Singapore’s top banks are reorienting their strategies to capitalize on growth prospects in the ASEAN region, according to a recent CreditInsights report. With trade policies from the US potentially impacting global markets, the ASEAN region is expected to remain “relatively insulated” from the fallout, positioning itself to benefit from an increase in non-US cross-border trade.
DBS, OCBC, and UOB, the three major Singaporean banks, are all eyeing the Johor-Singapore Special Economic Zone (SEZ) as a key area for expansion. They aim to target both small and medium enterprises (SMEs) and retail customers, leveraging services like remote account opening to attract a wider clientele.
DBS, which has a more modest footprint in Malaysia compared to its counterparts, is reportedly considering acquiring Temasek’s stake in Alliance Bank Malaysia as part of its strategy to strengthen its presence in the Malaysian market.

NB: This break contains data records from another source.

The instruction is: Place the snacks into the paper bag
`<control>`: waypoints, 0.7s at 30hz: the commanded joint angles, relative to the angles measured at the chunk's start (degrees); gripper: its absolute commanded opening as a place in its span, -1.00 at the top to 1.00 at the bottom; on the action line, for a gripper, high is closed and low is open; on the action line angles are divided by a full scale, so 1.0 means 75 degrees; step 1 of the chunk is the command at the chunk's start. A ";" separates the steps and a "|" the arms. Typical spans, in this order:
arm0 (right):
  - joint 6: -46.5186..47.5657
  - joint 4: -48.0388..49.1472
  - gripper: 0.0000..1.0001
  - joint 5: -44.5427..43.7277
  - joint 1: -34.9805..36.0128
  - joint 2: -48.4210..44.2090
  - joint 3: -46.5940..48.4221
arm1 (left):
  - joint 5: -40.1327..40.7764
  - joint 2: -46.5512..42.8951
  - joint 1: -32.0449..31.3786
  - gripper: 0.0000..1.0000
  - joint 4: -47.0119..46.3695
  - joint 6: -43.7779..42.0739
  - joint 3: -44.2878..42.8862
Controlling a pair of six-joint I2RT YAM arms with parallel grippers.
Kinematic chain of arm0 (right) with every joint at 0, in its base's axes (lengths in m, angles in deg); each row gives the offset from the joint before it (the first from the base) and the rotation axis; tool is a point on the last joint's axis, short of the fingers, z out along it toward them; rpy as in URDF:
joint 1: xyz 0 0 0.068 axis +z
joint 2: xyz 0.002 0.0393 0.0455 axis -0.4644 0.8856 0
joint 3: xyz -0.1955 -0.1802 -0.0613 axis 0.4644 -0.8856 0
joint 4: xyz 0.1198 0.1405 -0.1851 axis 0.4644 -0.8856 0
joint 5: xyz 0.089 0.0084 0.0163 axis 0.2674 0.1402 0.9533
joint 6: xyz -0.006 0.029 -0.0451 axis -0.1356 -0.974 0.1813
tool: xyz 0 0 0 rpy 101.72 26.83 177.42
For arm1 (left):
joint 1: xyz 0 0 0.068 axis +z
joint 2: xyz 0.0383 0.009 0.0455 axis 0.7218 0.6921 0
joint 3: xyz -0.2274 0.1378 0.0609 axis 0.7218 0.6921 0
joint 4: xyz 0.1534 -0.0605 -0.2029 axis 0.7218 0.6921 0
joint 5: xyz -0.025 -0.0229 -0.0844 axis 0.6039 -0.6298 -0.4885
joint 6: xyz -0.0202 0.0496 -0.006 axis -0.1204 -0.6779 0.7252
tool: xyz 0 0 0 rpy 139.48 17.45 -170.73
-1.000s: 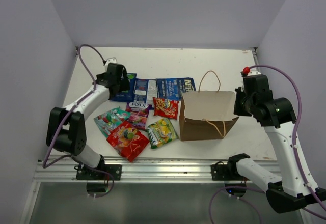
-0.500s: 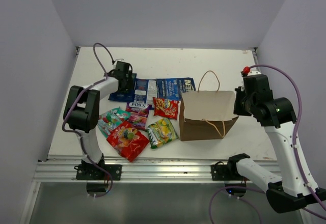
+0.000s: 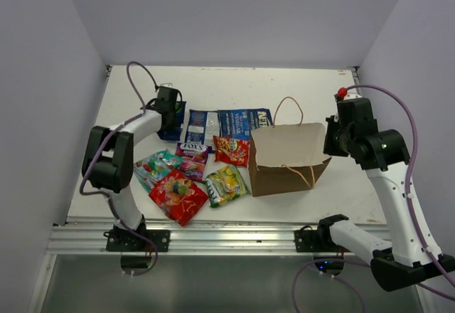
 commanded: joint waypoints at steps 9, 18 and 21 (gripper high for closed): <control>0.0039 0.0510 1.00 0.0286 0.0024 0.0335 0.0280 | -0.5080 -0.4065 -0.2137 1.00 -0.0504 0.0317 -0.1935; 0.0191 0.0651 1.00 0.0567 0.0035 0.0359 0.0292 | -0.5776 -0.2566 -0.5020 1.00 -0.0647 0.0354 -0.2757; 0.0261 0.0605 1.00 0.0567 0.0024 0.0300 0.0327 | -0.5517 -0.2261 -0.5316 1.00 -0.0658 0.0330 -0.2547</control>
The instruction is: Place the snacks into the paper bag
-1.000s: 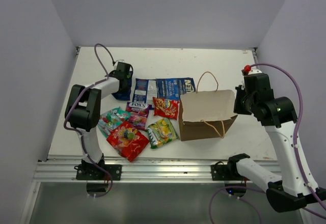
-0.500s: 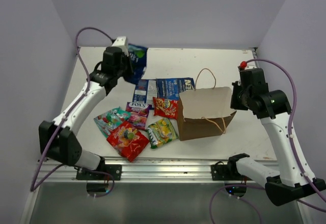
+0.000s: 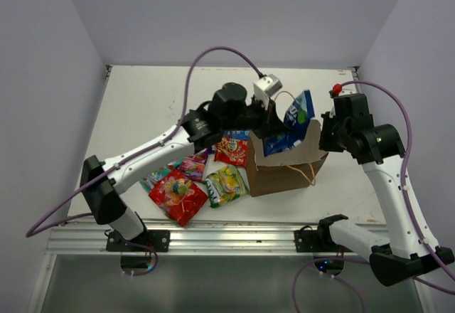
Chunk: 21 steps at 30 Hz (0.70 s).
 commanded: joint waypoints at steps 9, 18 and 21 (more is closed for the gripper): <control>0.0379 0.0094 1.00 0.0162 0.0024 -0.0295 0.0330 | 0.0628 0.0948 -0.0609 1.00 0.0658 -0.0295 0.0343; 0.0531 0.0012 1.00 0.0045 0.0024 -0.0296 0.0377 | 0.3087 0.0867 -0.1101 -0.54 0.2110 -0.0823 -0.2725; 0.0566 0.0000 1.00 -0.0002 0.0024 -0.0261 0.0471 | 0.3848 0.0483 -0.1101 -0.57 0.2217 -0.1045 -0.3056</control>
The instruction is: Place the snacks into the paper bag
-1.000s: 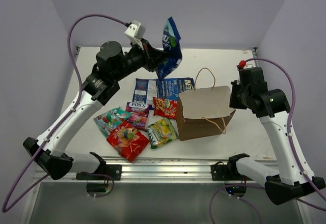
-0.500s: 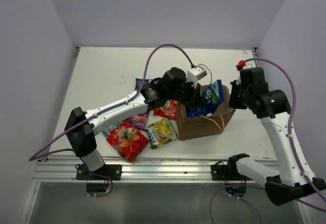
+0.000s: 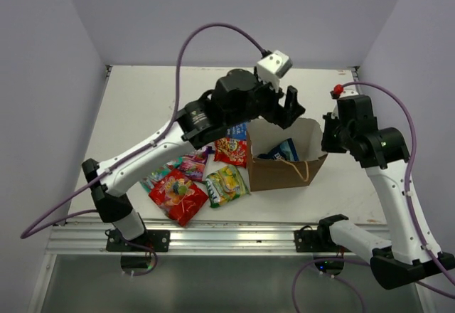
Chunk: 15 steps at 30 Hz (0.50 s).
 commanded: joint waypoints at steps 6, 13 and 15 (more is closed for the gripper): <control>0.0249 0.0026 1.00 -0.0119 0.0035 -0.0015 0.0541 | 0.3302 -0.1713 0.1306 -0.71 -0.1469 0.0129 0.2448; 0.0190 0.0108 1.00 -0.0108 0.0024 0.0113 0.0623 | 0.2729 0.1602 0.3255 -0.68 -0.0214 0.0191 0.1421; 0.0190 0.0108 1.00 -0.0143 0.0024 0.0195 0.0647 | 0.2682 0.2292 0.3244 -0.69 -0.0353 0.0003 0.0963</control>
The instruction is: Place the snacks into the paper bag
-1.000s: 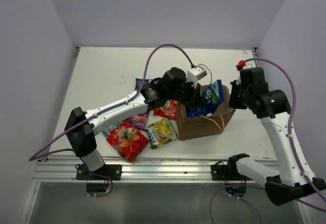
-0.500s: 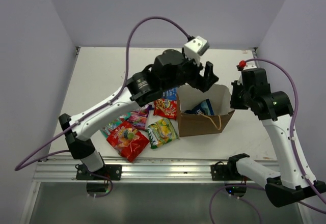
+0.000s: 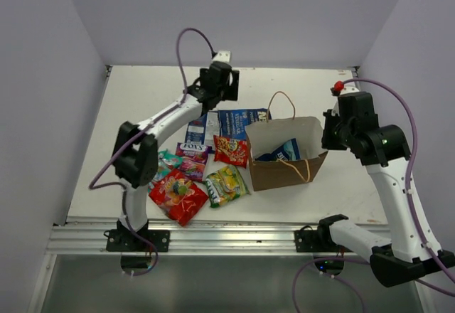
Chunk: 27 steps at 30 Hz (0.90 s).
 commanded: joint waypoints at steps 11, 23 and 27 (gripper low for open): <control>-0.0015 0.0041 1.00 -0.0231 0.0024 0.0111 0.0417 | -0.0233 0.3078 -0.0102 -0.74 0.1031 -0.0632 -0.1480; -0.0097 0.0029 1.00 -0.0102 0.0024 0.0228 0.0558 | -0.0455 0.3019 -0.0137 -0.71 0.0901 -0.0491 -0.0165; -0.0097 0.0029 1.00 -0.0055 0.0024 0.0228 0.0605 | -0.0655 0.3160 -0.0160 0.07 0.0854 -0.0573 -0.0211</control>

Meanwhile, UOB has decided to sell its underperforming retail banking business in mainland China, aligning with a broader trend of retail banks in China facing challenges amid the country’s ongoing economic slowdown, according to CreditInsights.
OCBC, on the other hand, has a well-established presence in Johor with seven branches and a commercial banking division that serves both Chinese and bumiputra entrepreneurs. The bank’s strong digital capabilities are allowing it to expand its customer base, with features like pre-approved loans for SMEs further enhancing its appeal, noted UOB Kay Hian analyst Jonathan Koh.